Taking Dacca will give Assam a port, and taking it as well as Silhet will allow the player to encircle the pesky little wasteland in the middle of Assam's land. It will take at least two wars if the player wishes to take all of the land. However, it is advisable to instead vassalize Bengal on the second war, as it will save a large amount of administrative points when coring; Bengal has many high base tax provinces. Assam should also be capable of peacefully vassalizing Nepal soon, considering their size.
Once Bengal has been absorbed, Assam shouldn't have too much difficulty in expansion, so long as it expands towards the rest of India. Orissa may declare Assam to be a rival, but can be ignored by allying with Vijayanagar. Eventually, it should come to a fight between Assam and Vijayanagar, however, as both the player and Vijayanagar likely wishes to control India. Shan is also unlikely to want to be an ally forever, so it is recommended to counter it by finding another ally, and keep things balanced. The last thing that any growing Assam may desire is for Shan to be swallowed up by Ming China, then have that China see it as a threat.
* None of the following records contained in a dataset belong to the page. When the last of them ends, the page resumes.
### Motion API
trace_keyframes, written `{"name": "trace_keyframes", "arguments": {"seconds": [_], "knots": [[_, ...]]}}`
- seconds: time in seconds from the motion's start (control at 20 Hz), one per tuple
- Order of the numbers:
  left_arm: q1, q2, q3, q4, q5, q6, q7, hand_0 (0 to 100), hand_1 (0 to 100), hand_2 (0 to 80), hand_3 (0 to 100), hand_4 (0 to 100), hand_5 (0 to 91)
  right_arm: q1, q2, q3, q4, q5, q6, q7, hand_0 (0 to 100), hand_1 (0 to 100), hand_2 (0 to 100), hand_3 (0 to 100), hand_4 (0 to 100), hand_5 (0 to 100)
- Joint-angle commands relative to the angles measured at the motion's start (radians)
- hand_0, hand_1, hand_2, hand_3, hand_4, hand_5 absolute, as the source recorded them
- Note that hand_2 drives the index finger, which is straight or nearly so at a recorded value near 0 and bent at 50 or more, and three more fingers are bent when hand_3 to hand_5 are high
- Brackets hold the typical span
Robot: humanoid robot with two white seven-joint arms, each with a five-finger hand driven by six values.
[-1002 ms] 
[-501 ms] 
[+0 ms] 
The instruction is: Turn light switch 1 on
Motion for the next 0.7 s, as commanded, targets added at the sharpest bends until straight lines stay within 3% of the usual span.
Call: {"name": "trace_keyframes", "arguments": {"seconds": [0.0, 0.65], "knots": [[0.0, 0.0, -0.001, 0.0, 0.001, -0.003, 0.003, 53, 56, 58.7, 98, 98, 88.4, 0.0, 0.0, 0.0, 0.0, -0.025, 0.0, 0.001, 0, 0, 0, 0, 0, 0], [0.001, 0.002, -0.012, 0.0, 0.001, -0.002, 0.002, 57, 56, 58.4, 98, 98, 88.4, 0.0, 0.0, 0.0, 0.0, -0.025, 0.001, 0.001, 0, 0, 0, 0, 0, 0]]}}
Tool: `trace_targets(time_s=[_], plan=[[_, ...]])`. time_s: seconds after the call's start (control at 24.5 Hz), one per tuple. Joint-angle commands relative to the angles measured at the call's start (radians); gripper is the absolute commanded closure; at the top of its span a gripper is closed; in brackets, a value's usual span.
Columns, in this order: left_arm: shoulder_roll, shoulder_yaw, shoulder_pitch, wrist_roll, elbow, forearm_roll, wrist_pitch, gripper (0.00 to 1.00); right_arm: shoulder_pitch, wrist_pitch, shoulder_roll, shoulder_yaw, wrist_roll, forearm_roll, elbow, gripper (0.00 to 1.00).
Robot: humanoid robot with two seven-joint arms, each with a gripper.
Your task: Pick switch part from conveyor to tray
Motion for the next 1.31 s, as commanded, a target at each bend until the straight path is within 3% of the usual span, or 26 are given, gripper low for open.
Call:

Early idea groups that the player, as Assam, may find appealing are as follows:
- Defensive (the +1.00% attrition for enemies matches up nicely with Assam's national idea giving +1.00% attrition and -10% Shock damage received)
- Trade (as Assam should soon dominate the Bengal trade node and may want to increase the trade flowing into it from Malacca and Siam)
- Diplomacy (the increase in diplomatic relation will allow the player to vassalize more of the smaller Indian states without losing Diplomatic Points)
- Administration (having cheaper mercenaries can give Assam an edge in many wars)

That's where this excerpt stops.